A few months later Roddenberry suffered a fatal pulmonary embolism and heart attack. And many gay Trekkers took his statement to the Advocate as a promise that Rick Berman, Roddenberry's successor, was dutybound to honor. Berman, however, didn't see things that way.
Before he joined the "Next Generation" team in 1987, Berman had spent five years producing a children's show called "The Big Blue Marble." At Paramount, he oversaw production of shows like "Family Ties," "Webster" and "Cheers." Unlike the creator of "Star Trek," Berman had little abstract fascination with the destiny of human civilization. No one I spoke with accuses him of homophobia. But he certainly wasn't interested in putting "ensign tutti-frutti" on a show that, in some markets, was broadcast in the after-school time slot.
The last three seasons of "The Next Generation" came and went without gayness. Ditto for seven years of "Deep Space Nine" and "Voyager," both of which Berman helped create and produce. This fall, a fifth "Star Trek" franchise, "Enterprise," will air. Berman will be head honcho for that project, too.
"Gene talked to me about the issue of how gay people could be depicted," says Over. "And the consensus between us was that we should show people in background situations -- two people walking down a hallway holding hands, for example. You would do it without dialogue, without making a big deal about it. In the 23rd century, that would be accepted as normal.

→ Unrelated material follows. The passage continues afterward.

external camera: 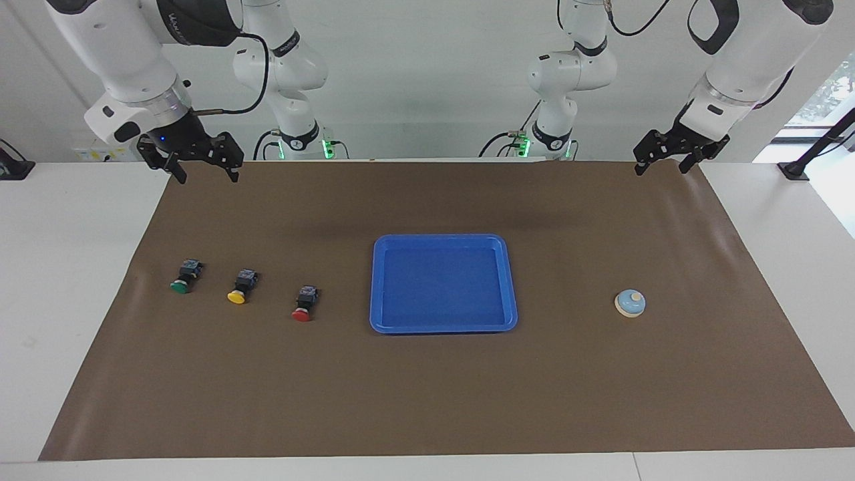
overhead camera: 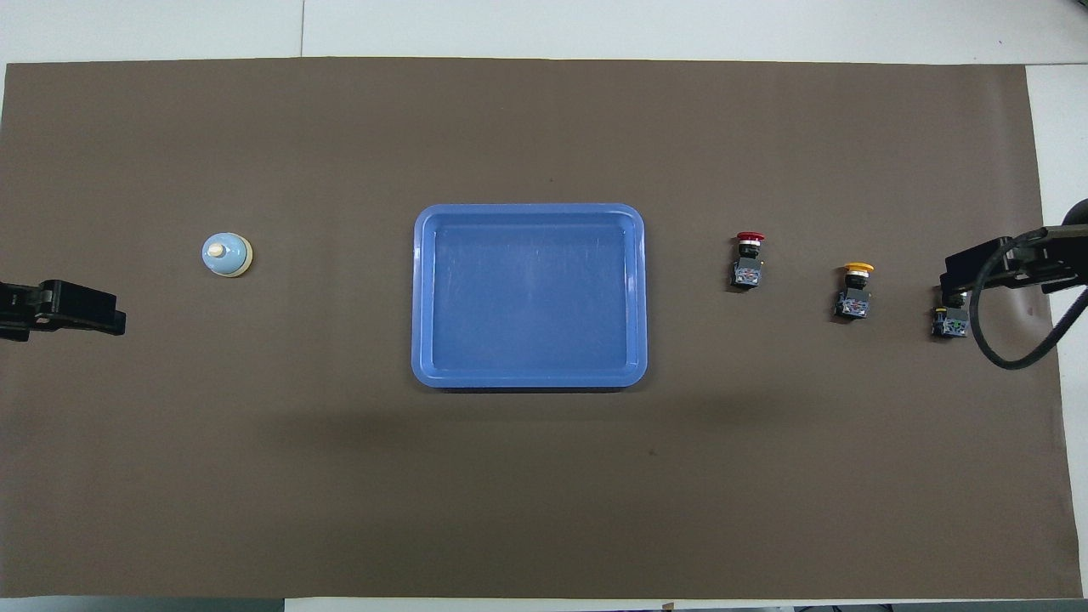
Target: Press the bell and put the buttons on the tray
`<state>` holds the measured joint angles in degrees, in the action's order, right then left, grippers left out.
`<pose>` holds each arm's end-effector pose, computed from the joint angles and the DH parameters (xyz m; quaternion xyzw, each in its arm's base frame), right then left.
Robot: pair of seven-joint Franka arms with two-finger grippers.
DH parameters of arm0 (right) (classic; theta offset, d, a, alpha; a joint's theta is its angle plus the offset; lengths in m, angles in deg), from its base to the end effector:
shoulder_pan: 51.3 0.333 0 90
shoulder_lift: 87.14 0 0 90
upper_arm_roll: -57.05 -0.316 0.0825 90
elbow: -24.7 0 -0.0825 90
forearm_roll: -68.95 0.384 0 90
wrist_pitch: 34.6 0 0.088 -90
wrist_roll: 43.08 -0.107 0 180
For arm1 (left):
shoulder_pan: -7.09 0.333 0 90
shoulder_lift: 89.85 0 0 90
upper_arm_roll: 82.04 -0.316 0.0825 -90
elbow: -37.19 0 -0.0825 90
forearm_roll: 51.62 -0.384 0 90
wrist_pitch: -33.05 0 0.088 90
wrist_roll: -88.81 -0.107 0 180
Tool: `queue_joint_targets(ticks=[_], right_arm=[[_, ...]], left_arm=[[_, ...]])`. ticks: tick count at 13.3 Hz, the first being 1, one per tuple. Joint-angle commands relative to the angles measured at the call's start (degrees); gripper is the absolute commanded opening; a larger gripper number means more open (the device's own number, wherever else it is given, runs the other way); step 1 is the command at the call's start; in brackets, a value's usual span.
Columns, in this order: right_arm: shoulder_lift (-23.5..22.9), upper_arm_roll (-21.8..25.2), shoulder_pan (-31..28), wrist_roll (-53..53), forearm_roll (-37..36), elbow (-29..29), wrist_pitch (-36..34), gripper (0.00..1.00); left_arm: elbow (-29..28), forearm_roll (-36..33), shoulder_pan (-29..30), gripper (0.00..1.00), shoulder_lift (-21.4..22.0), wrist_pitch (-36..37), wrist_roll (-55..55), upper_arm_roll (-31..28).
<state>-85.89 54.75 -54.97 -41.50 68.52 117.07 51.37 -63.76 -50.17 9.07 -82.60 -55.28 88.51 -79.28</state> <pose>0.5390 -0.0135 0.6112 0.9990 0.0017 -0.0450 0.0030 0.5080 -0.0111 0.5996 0.9988 -0.0089 -0.0470 0.0094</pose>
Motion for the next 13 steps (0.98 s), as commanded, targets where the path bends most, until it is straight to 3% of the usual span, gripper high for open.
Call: queue_joint_targets(ticks=[1,7,13], right_arm=[[-0.02,0.28,-0.73,1.14,-0.09,-0.44,-0.01,1.00],[0.68,-0.07,0.06,0.96,0.61,0.96,0.51,1.00],[1.57,-0.42,3.48,-6.93,0.61,7.29,9.56,1.00]], left_arm=[[0.40,0.23,-0.04,1.00,0.04,0.78,-0.05,-0.03],[0.40,0.23,0.13,1.00,0.04,0.78,-0.05,-0.03],[0.40,0.23,0.13,1.00,0.04,0.78,-0.05,-0.03]])
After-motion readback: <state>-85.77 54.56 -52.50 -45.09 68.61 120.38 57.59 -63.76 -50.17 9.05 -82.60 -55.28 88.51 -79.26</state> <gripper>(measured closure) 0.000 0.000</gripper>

Over the years, some gender-bending has been permitted -- but always with a sci-fi twist that makes it something more confusing than garden-variety homosexuality. For example, in "Rejoined," a 1995 "Deep Space Nine" episode, female science officer Jadzia Dax and a female guest character named Lenara Kahn exchanged a steamy smooch. Without the sound or context, it could have been confused for a lesbian kiss.
But in space, just because something looks gay doesn't mean it is. It turned out that Dax and Kahn were, to use a "Star Trek" term, "joined trills" -- compound entities whose biological form (the human-looking "trill" part) is inhabited by an ethereal creature called a "symbiote," which jumps from trill to trill as the hosts die. Although Kahn and Dax were strangers trill-wise, their symbiotes shared a straight relationship back when the Kahn symbiote had a male host.
"That kiss was not a 'lesbian' kiss because both women were actually heterosexuals," complains Rochus Boerner, a 27-year-old Arizona State University graduate student who maintains a Web site devoted to uncovering what he calls Paramount's "saga of deceit, lies and broken promises." "Their desire for each other was induced by their symbiotes, who were remembering a past heterosexual relationship ... [W]hen the episode ended, Jadzia was 'back to normal' again."